Tuesday 9 October 2012

Disaster strikes


The weather has well and truly turned, I have found this out the hard way. My small greenhouse propagator took a reasonable about of damage from the elements the other night. The forecast wasn’t for high winds but, we got some rather hellish gusts during the night and the guide ropes snapped. Obviously this made the whole unit fall over and all the contents went everywhere.
 

 

 
 
 
 
 
 
 
 
 
 
 
 
 
 
 
I think most of the plants will survive, I had to refill some of the pots with compost but no damage was done to any plant. The majority of plants are cuttings so I’m hoping that the tumble will not affect any possible viability.
 
Although, as some of the stems were lying spilt on the floor out of the compost I did spy some beginnings of roots. This has excited me a lot as I have never had a cutting set root and be successful before.
 
 
 
 

As you can see the damage was bad, the bottom of the structure was bent and buckled. I managed to twist and pull it back to shape. It’s not perfect but it is back in shape (sort of) and the main thing is that the structure is back to being strong

Saturday 6 October 2012

Identity unknown

I have recently received 20 bulbs, at a glance I'd they are all spring bulbs but some look like they might be lily's.
 
I would have ordinarily checked at source what the bulbs were. Unfortunately as they were from someone, through someone I knew this was not possible.
 
 
The majority of the bulbs i believe to be daffodils (well this is more an un-educated wild guess) mixed with a few crocus( again wild guess) . There is one bulb that's interesting me, it is rounded but elongated, I do not recognise it.
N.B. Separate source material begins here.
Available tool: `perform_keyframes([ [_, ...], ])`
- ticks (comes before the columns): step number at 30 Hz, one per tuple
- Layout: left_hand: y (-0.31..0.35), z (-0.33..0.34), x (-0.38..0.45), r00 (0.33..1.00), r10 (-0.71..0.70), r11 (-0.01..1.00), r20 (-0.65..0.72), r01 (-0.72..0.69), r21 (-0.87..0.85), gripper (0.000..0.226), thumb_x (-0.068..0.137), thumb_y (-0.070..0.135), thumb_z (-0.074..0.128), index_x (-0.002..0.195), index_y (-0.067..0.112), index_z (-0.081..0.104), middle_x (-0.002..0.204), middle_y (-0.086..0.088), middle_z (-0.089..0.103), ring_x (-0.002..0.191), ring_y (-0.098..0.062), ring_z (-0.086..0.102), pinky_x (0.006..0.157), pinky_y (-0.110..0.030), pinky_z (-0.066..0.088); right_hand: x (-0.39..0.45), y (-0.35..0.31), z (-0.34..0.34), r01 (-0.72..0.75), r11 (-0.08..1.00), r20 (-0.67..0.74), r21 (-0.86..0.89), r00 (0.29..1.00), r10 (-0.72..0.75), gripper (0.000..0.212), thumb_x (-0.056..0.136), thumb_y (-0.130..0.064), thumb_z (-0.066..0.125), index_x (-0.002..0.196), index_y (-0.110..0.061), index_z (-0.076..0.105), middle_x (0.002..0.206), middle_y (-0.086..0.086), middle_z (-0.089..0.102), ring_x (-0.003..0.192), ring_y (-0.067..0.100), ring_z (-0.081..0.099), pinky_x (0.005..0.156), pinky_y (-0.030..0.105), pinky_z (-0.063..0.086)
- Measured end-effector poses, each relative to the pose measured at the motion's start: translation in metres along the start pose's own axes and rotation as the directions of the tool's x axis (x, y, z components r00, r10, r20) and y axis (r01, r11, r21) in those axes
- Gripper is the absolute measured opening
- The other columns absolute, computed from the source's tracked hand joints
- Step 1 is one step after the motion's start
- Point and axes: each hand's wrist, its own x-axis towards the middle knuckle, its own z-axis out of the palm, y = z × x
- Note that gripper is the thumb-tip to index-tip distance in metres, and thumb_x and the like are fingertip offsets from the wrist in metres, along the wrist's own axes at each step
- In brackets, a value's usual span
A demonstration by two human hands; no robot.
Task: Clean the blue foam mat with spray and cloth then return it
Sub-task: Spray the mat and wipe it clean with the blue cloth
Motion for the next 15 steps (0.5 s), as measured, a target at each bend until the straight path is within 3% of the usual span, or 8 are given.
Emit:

I'm mostly looking forward to seeing what that bulb turns out to be. I suppose I could Google it and find out but to be honest I'd prefer to wait and see.

 
Obviously Im planting the unknown, so Im going to plant all the bulbs in multi-purpose compost. I have planted the larger bulbs in the larger pots and the smaller bulbs in the smaller ones.

 
 

 
Nothing will happen now until spring but as soon as the first shoot comes through i will be straight on here all excited telling you all about it.
 
 


Tuesday 2 October 2012

Planting out Crocus bulbs

As autumn is firmly upon us, it is now time to plant out our little springtime beauty's. Of course i'm referring to the spring bulbs and today i'll be planting crocus in my lawn.
 
As modelled perfectly by Charlie my "helper"
 
 
One thing I have learnt, through bitter failure, crocus need to be planted naturally to look good. To achieve this all we did was hold the bulbs at waist height (Charlie's shoulder height) and dropped them. Excuse the laundry but we live in a busy household :-)

 
The bulbs will drop nicely and will spread out in a naturalistic way. I've covered the majority of the lawn simply by dropping handfuls of bulbs whilst walking around.

 
Now comes the tedious bit, going around planting them about 50mm deep in the position that they dropped. This job, for me, was made all the more harder by the fact the previous tenants had planted over a gravel path.
 

 
To plant, I stuck the shovel in roughly to depth lifted the lawn slightly and placed the bulbs the correct way up. As you can see I was digging down on to the buried gravel path, which made it hard work every time I stuck the shovel in. However, every cloud has a silver lining I now have superb drainage directly under the bulbs.

 
The picture below denotes by way of my finger pointing, the bottom of a bulb the bulbs should be planted with the top pointing skywards.

 
I hope you enjoyed reading, I really enjoyed planting these with my little boy and can't wait for the first crocus to poke through. I will be sure to blog when they do.